Nous vous proposons la traduction française de la lettre.

J’ai été particulièrement satisfait de la réunion que nous avons eue lundi dernier, presque dix ans après le début des réformes économiques du Saint-Siège et la création du Secrétariat pour l’économie, qui a été le principal précurseur de ces réformes.

En regardant la situation actuelle, je ne peux que constater les progrès accomplis. Je vous en remercie, car vous fournissez un service délicat et complexe. Le travail accompli pour doter le Saint-Siège des moyens nécessaires pour que son patrimoine soit orienté vers la mission, en évitant les risques de retomber dans les erreurs du passé que nous connaissons tous, a été très apprécié.

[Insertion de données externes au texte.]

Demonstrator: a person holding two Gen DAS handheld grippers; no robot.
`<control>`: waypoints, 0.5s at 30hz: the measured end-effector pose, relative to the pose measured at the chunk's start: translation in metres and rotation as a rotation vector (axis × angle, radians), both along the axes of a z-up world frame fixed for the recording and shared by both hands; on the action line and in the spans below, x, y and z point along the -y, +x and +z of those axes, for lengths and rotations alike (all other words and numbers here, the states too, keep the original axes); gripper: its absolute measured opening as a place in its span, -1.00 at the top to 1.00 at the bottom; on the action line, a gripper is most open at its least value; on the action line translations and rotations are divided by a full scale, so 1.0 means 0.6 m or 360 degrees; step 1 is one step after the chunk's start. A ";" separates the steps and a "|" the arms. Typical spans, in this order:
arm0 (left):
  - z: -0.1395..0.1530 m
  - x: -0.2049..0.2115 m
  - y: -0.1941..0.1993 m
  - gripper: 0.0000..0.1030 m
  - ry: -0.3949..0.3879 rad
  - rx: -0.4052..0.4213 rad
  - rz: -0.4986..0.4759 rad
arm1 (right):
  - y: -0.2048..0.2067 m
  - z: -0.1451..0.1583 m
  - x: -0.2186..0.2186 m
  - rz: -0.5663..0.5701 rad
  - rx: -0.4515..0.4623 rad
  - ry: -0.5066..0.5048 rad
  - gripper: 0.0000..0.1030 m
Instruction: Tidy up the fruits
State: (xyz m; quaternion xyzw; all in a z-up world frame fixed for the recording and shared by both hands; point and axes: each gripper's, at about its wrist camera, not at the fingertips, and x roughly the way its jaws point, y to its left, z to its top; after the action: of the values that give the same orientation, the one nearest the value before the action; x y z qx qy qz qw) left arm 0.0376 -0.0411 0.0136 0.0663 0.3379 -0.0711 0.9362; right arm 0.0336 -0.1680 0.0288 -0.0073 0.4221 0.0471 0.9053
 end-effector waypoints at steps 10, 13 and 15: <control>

Je vous remercie, ainsi que tous ceux qui, depuis le début de la création du Secrétariat pour l’économie, ont travaillé avec courage et générosité pour améliorer l’organisation économique du Saint-Siège. En parlant de courage, je pense en particulier à mon regretté frère, le cardinal George Pell, premier préfet du Secrétariat pour l’économie. À l’occasion de sa consécration épiscopale, il a choisi comme devise : « N’ayez pas peur ». Une devise dont il a donné un exemple concret dans sa vie chrétienne et dans sa fonction de Préfet, expression du zèle, de la conviction, de la détermination et de la vision d’un homme qui, avant les autres, a compris le chemin à suivre.

C’est ainsi qu’ont été jetées les bases de toutes les réformes qui lui ont succédé, en particulier sous la direction du père Juan Antonio Guerrero qui, avec un style basé sur le dialogue, le concret et la simplicité, a contribué de manière décisive à la réalisation de nombreux objectifs que le Saint-Siège s’était fixés dans le domaine économique et financier.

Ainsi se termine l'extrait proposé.